## Directions for this task:
Your answer should be the exact lines of the data below from the one containing "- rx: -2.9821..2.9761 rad" through the one containing "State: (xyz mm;"; please include nothing else.

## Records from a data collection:

========================================================================

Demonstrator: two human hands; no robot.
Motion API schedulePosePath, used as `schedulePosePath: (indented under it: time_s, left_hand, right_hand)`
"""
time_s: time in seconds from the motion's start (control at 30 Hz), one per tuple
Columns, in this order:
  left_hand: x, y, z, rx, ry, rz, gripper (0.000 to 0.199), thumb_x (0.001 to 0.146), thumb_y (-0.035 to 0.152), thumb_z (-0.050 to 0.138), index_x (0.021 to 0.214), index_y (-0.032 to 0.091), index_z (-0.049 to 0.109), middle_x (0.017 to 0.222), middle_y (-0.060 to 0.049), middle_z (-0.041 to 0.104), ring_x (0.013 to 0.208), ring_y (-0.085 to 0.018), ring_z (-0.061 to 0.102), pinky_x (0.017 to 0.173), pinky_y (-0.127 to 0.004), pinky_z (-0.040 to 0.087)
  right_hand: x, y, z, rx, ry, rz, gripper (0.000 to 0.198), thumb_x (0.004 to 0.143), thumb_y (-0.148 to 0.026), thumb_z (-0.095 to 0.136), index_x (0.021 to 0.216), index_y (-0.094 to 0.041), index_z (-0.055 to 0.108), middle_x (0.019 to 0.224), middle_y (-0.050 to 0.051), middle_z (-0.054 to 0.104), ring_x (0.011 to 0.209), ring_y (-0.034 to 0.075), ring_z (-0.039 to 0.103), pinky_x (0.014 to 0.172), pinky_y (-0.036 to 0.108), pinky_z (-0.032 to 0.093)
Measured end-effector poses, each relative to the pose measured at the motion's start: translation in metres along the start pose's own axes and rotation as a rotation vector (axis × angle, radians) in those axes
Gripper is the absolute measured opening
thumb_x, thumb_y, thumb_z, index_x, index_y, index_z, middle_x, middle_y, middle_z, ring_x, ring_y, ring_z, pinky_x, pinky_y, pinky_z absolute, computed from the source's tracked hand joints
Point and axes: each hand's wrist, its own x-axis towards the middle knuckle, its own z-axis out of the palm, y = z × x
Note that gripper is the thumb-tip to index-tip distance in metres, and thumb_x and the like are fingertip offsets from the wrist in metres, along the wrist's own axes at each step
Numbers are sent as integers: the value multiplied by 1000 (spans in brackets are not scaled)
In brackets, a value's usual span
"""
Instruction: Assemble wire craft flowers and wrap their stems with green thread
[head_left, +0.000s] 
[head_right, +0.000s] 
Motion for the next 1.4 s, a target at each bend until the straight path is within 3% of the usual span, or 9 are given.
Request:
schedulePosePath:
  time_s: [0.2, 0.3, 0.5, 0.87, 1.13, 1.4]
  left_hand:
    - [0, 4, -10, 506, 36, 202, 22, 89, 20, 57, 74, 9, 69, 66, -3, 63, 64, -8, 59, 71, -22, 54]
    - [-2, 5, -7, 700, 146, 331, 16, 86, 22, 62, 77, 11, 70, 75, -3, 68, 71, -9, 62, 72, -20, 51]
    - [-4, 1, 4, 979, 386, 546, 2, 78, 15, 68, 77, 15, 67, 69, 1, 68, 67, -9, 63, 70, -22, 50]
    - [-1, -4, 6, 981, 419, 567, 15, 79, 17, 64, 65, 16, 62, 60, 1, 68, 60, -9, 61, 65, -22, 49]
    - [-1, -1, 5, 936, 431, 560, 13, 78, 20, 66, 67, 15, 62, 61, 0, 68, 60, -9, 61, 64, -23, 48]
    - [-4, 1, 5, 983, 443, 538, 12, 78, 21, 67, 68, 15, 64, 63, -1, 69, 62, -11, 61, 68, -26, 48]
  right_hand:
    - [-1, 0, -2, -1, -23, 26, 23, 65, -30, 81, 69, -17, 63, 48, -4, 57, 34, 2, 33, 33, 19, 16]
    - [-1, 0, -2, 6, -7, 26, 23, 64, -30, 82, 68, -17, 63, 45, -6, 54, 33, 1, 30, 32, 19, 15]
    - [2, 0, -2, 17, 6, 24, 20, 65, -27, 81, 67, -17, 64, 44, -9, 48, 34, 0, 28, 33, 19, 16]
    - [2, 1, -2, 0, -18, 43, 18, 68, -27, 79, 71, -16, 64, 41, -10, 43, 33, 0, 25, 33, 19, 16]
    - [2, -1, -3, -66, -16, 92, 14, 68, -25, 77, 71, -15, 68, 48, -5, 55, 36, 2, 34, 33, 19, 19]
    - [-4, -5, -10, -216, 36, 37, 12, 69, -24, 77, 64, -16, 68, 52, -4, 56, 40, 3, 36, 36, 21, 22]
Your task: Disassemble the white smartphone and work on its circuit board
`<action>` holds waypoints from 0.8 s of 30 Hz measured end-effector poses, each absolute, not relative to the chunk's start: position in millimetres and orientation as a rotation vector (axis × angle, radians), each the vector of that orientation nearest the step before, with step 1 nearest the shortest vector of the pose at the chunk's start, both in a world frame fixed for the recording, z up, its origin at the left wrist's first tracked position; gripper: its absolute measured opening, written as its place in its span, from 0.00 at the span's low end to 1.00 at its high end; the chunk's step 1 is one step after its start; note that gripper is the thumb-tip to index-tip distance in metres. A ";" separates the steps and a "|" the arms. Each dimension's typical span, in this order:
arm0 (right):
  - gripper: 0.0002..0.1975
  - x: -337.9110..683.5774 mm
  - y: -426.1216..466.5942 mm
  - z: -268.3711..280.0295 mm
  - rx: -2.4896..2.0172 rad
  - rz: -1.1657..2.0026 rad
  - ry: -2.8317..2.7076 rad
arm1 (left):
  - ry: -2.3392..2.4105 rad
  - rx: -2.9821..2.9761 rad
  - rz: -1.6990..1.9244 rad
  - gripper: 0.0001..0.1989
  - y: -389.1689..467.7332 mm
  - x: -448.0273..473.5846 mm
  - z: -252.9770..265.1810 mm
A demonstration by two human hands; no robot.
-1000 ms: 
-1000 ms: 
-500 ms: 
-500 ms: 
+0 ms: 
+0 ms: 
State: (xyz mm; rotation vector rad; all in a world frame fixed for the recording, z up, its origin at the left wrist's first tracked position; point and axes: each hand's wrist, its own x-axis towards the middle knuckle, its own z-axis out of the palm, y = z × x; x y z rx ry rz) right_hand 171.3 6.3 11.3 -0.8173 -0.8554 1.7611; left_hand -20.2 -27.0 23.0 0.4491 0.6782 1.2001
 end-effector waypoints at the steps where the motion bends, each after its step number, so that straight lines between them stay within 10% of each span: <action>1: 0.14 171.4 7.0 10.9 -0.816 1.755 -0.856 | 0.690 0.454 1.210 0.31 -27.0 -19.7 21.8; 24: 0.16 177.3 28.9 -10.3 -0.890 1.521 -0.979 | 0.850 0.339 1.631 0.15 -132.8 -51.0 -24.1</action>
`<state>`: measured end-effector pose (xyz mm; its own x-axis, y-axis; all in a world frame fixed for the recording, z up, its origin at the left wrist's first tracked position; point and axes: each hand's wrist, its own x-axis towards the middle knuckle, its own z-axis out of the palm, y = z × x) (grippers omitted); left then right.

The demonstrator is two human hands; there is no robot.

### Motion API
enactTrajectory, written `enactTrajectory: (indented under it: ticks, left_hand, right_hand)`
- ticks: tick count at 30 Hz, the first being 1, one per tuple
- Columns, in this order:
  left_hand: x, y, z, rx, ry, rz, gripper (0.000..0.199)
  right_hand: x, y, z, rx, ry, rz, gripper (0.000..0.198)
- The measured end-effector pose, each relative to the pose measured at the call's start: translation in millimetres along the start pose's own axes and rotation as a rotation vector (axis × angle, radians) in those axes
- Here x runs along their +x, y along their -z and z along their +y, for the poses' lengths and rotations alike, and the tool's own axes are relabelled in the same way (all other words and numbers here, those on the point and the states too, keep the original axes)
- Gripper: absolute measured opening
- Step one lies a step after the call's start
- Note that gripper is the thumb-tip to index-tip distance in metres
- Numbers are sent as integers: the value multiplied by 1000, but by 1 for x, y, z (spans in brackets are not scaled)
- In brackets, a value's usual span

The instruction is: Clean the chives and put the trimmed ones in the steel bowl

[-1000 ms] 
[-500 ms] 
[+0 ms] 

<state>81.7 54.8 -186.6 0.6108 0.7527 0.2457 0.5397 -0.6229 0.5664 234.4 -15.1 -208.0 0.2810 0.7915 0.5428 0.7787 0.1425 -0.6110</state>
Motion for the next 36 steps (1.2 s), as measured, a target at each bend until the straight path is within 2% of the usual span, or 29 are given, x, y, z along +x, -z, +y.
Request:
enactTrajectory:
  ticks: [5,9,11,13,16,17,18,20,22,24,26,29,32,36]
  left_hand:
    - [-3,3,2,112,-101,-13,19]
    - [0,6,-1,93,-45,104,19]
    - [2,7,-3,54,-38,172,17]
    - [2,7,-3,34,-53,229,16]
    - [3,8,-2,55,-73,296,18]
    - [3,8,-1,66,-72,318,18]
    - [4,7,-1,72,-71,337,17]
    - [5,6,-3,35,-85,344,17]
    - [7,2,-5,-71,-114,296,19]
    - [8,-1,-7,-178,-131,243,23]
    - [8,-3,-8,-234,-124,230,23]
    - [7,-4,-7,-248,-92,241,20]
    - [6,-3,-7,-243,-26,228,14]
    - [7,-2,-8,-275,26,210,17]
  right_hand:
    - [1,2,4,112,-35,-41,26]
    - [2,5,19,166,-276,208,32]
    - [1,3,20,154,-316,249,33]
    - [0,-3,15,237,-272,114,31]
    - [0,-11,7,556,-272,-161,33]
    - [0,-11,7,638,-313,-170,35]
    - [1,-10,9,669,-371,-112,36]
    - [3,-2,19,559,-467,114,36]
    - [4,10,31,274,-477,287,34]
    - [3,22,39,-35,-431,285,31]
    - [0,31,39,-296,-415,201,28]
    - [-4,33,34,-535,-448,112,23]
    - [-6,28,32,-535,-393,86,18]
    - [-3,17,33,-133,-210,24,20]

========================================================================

## Task response:
  - rx: -2.9821..2.9761 rad
  - rz: -1.6990..1.9244 rad
  - gripper: 0.0001..0.1989
  - y: -389.1689..467.7332 mm
  - x: -448.0273..473.5846 mm
  - z: -252.9770..265.1810 mm
A demonstration by two human hands; no robot.
-1000 ms: 
-1000 ms: 
-500 ms: 
-500 ms: 
+0 ms: 
+0 ms: 
State: (xyz mm; rotation vector rad; all in a world frame fixed for the recording, z up, its origin at the left wrist's first tracked position; point and axes: each hand's wrist, its own x-axis towards the middle knuckle, its own z-axis out of the palm, y = z × x; x y z rx ry rz) right_hand 171.3 6.3 11.3 -0.8173 -0.8554 1.7611; left_hand -20.2 -27.0 23.0 0.4491 0.6782 1.2001

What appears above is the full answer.